Water Year whiplash for Denver Water
Water Year 2022 started slow, lit up at wintertime, dried up in early spring, leaped back into action in late summer, then got lazy in early fall before one last hurrah.
The erratic spurts over the just-completed “water year,” the 12-month span between Oct. 1 and Sept. 30 that hydrologists use to track water trends, added up to a not-terrible-but-not-great-either result for Denver Water.
The most noticeable events included a very slow start to mountain snowfall through the first three months (bad), a second straight year of healthy summer monsoons in the mountains (good) and a sizable split between the water fortunes of Denver Water’s collection area (the high country and foothills) versus its service area (Denver and parts of five surrounding counties).
In short, it translated into a reasonably good water year in higher elevations and a far drier one for the 1.5 million people the utility serves in Denver and nearby suburbs.
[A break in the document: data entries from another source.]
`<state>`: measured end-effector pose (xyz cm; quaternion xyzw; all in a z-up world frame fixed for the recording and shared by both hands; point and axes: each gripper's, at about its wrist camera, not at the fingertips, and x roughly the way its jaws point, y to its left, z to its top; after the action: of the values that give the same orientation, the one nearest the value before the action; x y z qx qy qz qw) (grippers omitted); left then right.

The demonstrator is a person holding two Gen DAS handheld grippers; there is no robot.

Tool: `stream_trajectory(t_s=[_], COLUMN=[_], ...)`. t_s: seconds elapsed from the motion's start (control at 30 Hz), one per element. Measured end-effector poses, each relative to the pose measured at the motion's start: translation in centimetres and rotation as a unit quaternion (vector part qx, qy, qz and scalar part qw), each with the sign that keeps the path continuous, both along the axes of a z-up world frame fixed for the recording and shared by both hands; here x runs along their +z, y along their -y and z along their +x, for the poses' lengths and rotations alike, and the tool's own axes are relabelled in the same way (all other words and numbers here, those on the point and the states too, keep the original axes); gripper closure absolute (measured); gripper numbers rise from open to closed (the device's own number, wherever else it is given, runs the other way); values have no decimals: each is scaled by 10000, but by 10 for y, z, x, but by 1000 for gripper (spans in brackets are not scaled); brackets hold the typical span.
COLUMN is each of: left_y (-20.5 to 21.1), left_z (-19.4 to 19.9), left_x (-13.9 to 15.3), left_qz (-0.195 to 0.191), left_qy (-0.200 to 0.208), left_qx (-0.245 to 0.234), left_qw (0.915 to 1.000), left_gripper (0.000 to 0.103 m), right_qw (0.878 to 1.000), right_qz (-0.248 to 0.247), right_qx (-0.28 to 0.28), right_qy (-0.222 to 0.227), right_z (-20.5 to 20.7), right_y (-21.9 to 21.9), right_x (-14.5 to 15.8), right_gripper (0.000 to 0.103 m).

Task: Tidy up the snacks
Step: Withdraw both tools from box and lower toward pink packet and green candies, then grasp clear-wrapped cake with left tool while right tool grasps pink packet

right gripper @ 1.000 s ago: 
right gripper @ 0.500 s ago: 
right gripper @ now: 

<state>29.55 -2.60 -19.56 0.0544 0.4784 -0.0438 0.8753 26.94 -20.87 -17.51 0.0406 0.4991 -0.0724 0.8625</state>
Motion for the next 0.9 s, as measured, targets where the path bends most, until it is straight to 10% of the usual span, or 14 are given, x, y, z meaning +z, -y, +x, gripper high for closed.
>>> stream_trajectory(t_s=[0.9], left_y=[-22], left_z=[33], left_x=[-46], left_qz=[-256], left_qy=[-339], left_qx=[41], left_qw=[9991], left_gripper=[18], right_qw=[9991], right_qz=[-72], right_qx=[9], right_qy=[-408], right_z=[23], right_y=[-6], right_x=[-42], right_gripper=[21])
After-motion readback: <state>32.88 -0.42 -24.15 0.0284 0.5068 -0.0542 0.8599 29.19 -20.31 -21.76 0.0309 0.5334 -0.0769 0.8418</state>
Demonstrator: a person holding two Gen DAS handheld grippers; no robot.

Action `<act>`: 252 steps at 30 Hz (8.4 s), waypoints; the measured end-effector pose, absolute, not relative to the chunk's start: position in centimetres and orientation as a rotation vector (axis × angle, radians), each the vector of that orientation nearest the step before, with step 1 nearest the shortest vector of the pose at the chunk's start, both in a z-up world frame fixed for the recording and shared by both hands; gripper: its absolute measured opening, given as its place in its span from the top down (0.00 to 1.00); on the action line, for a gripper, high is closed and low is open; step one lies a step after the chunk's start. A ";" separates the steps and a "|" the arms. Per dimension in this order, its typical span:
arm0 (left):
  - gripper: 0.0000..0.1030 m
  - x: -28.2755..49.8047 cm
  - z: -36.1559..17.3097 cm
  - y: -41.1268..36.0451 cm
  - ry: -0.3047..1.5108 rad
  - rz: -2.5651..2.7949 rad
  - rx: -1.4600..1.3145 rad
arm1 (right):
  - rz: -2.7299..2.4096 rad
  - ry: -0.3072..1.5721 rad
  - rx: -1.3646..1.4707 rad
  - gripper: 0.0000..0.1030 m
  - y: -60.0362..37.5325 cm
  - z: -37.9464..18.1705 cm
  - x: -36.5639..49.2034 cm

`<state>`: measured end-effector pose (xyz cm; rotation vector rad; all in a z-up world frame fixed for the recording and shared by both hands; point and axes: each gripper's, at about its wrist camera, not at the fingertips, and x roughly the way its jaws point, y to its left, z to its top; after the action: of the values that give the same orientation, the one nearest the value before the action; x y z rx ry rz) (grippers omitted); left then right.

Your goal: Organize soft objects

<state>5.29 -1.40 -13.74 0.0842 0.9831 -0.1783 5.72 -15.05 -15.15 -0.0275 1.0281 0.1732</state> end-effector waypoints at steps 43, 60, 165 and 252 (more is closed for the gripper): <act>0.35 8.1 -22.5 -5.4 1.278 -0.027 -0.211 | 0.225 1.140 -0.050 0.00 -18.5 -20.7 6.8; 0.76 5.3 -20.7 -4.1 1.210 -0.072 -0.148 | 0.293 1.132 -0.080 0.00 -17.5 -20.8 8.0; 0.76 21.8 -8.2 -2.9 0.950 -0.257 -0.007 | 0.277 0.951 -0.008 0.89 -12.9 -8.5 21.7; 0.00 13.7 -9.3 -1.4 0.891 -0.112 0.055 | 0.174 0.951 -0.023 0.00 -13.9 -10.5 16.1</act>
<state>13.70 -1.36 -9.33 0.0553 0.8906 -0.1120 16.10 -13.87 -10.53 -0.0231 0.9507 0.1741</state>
One memorable result? Denver’s first snowfall came Dec. 10 — the latest first snow on record for Denver.
“Every water year is different, and Mother Nature throws new challenges at us almost every time,” said Nathan Elder, Denver Water’s manager of water supply. “But timely rains and good customer practices helped us keep reservoir levels in solid shape and we soldiered through an up-and-down year.”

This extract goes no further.